On Apr 23, 2011, at 10:40 AM, Pablo Lopez Rios wrote:
>> I'm not sure what you are actually trying to accomplish
>
> I simply want a script that runs the equivalent of:
>
> mpirun command>& out&
> tail -f out
>
> such that hitting Ctrl+C stops tail but leaves mpirun running. I can
> certainly do this without mpirun,
I don't think that's true. If both commands are in a script, then at least for
me, a ctrl-c of the -script- will cause ctrl-c to be sent to -both- processes.
At least when I test it, even non-mpirun processes will abort.
> it's not unreasonable to expect to be able to do the same with mpirun.
I'm afraid it won't work, per my earlier comments.

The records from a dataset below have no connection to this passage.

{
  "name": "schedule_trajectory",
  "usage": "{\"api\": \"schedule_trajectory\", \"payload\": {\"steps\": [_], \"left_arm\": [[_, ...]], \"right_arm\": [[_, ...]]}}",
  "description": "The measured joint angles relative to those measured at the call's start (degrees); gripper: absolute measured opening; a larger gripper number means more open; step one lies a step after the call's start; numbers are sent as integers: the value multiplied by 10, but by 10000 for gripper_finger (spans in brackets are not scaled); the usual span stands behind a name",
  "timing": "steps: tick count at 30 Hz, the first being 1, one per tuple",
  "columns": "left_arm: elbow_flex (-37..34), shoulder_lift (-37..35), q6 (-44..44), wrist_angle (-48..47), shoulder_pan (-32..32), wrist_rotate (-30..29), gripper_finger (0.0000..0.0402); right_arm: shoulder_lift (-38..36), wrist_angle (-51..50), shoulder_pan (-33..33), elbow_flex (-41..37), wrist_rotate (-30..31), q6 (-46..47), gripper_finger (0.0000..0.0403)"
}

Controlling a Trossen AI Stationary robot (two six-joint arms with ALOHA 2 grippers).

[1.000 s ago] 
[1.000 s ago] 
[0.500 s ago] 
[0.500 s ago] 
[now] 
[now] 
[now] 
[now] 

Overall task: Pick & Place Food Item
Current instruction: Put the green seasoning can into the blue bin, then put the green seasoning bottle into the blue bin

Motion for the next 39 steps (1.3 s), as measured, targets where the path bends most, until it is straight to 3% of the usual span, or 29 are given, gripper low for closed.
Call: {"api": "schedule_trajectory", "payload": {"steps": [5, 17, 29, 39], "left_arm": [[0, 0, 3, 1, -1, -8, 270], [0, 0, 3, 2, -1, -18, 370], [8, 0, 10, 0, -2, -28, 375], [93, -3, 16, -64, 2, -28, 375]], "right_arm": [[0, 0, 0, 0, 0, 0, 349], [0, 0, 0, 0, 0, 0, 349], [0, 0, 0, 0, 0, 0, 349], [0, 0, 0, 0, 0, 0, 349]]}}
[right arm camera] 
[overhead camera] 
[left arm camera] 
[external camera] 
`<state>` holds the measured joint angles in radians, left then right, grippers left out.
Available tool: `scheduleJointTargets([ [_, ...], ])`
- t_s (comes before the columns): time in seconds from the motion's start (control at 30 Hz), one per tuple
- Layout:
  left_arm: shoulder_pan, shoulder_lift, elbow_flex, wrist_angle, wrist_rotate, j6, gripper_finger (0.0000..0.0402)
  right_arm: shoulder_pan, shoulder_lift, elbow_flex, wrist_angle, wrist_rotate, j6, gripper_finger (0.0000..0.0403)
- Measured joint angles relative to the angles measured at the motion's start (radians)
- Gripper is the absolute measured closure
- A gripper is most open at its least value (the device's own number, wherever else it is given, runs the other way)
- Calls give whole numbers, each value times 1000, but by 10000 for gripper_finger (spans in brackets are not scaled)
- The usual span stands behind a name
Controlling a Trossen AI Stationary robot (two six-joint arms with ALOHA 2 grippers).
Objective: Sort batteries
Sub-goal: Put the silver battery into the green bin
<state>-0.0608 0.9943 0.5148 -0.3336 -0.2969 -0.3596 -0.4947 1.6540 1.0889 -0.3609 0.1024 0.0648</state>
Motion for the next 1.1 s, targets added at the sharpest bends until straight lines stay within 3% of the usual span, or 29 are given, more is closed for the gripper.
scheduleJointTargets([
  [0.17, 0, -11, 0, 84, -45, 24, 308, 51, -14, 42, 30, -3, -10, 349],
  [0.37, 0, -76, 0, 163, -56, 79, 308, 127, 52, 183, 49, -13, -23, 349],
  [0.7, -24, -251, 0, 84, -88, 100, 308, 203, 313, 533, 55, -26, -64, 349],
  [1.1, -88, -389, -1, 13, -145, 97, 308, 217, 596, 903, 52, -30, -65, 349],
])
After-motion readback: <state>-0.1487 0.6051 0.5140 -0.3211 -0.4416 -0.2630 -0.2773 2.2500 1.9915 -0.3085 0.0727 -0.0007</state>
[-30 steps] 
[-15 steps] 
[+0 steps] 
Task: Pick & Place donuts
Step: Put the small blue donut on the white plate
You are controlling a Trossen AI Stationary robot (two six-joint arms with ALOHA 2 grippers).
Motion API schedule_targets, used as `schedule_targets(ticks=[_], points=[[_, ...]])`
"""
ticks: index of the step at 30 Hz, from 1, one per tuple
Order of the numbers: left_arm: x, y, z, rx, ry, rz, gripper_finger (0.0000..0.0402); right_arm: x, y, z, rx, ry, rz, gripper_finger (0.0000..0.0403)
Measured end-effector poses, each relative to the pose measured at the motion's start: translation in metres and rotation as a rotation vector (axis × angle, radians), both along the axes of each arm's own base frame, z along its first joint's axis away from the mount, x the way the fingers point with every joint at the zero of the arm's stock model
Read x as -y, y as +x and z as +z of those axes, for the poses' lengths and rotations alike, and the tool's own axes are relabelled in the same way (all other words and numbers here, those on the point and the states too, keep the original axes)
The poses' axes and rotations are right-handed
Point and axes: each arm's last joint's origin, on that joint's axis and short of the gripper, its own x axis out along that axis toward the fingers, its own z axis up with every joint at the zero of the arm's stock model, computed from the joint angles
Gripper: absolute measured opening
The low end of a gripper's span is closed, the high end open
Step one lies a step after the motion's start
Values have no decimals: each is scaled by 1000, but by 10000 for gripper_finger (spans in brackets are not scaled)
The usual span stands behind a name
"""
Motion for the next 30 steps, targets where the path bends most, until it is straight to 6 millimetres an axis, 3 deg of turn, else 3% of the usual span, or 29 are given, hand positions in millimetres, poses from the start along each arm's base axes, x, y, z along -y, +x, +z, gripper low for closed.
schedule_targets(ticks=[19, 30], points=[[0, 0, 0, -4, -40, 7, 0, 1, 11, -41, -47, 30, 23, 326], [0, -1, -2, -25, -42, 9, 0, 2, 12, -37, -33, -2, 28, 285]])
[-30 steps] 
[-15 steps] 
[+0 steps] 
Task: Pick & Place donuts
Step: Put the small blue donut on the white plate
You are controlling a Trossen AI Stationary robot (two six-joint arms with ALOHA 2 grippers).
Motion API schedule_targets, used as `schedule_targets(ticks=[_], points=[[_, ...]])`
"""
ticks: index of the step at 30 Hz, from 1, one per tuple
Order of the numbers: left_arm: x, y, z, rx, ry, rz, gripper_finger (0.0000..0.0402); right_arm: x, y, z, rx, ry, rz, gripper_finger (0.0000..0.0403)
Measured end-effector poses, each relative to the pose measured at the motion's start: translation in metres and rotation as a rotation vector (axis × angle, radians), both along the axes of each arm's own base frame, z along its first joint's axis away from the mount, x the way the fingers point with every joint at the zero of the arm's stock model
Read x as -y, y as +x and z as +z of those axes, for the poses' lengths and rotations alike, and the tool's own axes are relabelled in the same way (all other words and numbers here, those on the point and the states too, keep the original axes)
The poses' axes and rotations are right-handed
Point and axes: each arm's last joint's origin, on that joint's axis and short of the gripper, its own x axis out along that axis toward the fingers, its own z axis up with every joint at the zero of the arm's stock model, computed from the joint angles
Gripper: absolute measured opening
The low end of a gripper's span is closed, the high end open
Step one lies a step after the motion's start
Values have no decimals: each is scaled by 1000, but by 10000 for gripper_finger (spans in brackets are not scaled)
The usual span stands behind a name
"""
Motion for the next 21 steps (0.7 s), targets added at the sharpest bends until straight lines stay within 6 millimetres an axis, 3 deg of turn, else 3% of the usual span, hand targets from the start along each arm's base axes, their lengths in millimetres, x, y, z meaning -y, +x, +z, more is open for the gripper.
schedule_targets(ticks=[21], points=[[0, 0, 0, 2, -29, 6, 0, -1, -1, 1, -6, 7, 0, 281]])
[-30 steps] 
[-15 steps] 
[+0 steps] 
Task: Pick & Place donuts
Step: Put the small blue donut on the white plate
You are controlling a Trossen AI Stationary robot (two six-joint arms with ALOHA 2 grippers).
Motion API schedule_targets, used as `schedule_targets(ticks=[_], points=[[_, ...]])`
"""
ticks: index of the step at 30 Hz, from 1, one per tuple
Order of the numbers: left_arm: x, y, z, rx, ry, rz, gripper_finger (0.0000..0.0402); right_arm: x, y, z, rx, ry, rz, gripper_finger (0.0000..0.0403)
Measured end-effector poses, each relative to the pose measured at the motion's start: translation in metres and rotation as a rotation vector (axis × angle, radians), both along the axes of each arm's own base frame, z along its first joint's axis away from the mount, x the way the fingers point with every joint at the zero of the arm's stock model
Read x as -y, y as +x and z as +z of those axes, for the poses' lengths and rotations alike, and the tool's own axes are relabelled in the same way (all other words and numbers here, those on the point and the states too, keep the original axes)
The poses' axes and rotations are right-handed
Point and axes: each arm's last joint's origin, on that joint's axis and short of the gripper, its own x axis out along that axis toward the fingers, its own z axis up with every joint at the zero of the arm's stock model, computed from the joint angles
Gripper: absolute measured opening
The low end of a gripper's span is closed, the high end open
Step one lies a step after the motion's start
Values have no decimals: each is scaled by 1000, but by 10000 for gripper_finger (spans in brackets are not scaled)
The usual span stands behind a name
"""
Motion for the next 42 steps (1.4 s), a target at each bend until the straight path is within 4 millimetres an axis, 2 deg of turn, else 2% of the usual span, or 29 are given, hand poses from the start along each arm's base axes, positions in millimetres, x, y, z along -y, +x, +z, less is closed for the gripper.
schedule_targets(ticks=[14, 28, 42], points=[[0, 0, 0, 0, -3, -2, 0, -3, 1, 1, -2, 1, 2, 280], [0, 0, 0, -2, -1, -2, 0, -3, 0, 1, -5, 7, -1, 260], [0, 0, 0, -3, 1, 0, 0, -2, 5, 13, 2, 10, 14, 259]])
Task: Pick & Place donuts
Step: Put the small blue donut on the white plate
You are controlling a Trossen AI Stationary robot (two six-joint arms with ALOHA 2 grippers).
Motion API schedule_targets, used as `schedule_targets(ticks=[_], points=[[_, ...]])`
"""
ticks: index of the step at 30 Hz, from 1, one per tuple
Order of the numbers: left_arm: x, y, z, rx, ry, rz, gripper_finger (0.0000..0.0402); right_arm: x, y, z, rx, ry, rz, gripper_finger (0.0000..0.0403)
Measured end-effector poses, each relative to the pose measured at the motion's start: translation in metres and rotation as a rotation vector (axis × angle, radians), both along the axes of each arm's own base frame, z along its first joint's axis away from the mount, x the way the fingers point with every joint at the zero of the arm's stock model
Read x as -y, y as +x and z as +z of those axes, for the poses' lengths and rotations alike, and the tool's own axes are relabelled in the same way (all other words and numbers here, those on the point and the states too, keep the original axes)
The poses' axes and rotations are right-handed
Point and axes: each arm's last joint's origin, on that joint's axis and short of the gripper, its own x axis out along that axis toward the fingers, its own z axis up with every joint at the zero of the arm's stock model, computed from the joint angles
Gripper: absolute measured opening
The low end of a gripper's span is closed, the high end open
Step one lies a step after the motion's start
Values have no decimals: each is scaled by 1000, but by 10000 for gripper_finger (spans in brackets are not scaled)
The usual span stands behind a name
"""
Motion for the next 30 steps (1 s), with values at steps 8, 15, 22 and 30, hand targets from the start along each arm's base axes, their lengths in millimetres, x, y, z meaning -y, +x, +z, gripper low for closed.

> I need mpirun to either ignore the SIGINT or not receive it at all -- and as
> per your comments, ignoring it is not an option.
>
> Let me rephrase my question then. With the following script:
>
> mpirun command>& out&
> tail -f out
>
> SIGINT stops tail AND mpirun. That's OK. The following:
>
> (
> trap : SIGINT
> mpirun command>& out&
> )
> tail -f out
>
> has the same effect, idicating that mpirun overrides previous traps in the
> same subshell. That's OK too. However the following:
>
> (
> trap : SIGINT
> (
> mpirun command>& out&
> )
> )
> tail -f out
>
> also has the same effect. How is mpirun overriding the trap in the *parent*
> subshell so that it ends up getting the SIGINT that was supposedly blocked at
> that level? Am I missing something trivial? How can I avoid this?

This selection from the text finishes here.